Tim Peters tim.one@comcast.net
Wed, 28 Aug 2002 21:19:38 -0400


[Greg Ward]
> One of the other perennial-seeming topics on spamassassin-devel (a list
> that I follow only sporodically) is that careful manual cleaning of your
> corpus is *essential*.  The concern of the main SA developers is that
> spam in your non-spam folder (and vice-versa) will prejudice the genetic
> algorithm that evolves SA's scores in the wrong direction.  Gut instinct
> tells me the Bayesian approach ought to be more robust against this sort
> of thing, but even it must have a breaking point at which misclassified
> messages throw off the probabilities.

Like all other questions <wink>, this can be quantified if someone is
willing to do the grunt work of setting up, running, and analyzing
appropriate experiments.  This kind of algorithm is generally quite robust
against disaster, but note that even tiny changes in accuracy rates can have
a large effect on *you*:  say that 99% of the time the system says a thing
is spam, it really is.  Then say that degrades by a measly 1%:  99% falls to
98%.  From *your* POV this is huge, because the error rate has actually
doubled (from 1% wrong to 2% wrong:  you've got twice as many false
positives to deal with).

So the scheme has an ongoing need for accurate human training (spam changes,
list topics change, list members change, etc; the system needs an ongoing
random sample of both new spam and new non-spam to adapt).

> ...
> One possibility occurs to me: we could build our own corpus by
> collecting spam on python.org for a few weeks.
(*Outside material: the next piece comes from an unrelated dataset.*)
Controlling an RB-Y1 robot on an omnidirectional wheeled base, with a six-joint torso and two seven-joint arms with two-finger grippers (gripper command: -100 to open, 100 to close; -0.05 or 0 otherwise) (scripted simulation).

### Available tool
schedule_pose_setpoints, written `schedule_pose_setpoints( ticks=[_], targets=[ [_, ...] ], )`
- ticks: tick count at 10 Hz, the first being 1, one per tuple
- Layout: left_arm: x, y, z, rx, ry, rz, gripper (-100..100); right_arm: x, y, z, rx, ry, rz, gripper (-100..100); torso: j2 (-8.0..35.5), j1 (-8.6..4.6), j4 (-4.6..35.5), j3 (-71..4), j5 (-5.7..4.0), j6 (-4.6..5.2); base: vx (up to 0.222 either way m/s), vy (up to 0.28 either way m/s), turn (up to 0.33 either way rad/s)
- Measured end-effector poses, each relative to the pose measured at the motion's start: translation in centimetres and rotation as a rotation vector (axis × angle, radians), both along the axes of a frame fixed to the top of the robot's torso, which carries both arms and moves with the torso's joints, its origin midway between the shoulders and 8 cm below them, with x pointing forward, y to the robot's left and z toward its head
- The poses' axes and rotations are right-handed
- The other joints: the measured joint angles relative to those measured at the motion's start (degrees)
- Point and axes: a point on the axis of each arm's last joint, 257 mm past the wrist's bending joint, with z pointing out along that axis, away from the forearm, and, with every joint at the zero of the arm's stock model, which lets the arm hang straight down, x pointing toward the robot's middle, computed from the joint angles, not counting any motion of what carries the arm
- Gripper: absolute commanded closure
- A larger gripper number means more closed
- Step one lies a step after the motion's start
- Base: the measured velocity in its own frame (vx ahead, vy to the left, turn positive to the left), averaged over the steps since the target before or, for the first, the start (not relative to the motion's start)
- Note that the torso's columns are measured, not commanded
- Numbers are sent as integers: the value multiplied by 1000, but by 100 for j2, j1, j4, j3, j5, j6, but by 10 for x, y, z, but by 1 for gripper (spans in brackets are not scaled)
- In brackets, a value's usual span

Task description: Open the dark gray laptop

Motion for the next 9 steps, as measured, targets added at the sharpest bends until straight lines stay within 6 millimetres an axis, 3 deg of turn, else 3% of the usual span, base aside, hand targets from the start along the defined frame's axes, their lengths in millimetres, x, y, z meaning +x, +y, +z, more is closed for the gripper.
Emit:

Simpler is better:  as you suggested later, capture everything for a while,
and without injecting Mailman or SpamAssasin headers.  That won't be a
particularly good corpus for the lists in general, because over any brief
period a small number of topics and posters dominate.  But it will be a fair
test for how systems do over exactly that brief period <wink>.

> Here's a rough breakdown of mail rejected by mail.python.org over the
> last 10 days, eyeball-estimated messages per day:
>
>   bad RCPT                       150 - 300 [1]
>   bad sender                      50 - 190 [2]
>   relay denied                    20 - 180 [3]
>   known spammer addr/domain       15 -  60
>   8-bit chars in subject         130 - 200
>   8-bit chars in header addrs     10 -  60
>   banned charset in subject        5 -  50 [4]
>   "ADV" in subject                 0 -   5
>   no Message-Id header           100 - 400 [5]
>   invalid header address syntax    5 -  50 [6]
>   no valid senders in header      10 -  15 [7]
>   rejected by SpamAssassin        20 -  50 [8]
>   quarantined by SpamAssassin      5 -  50 [8]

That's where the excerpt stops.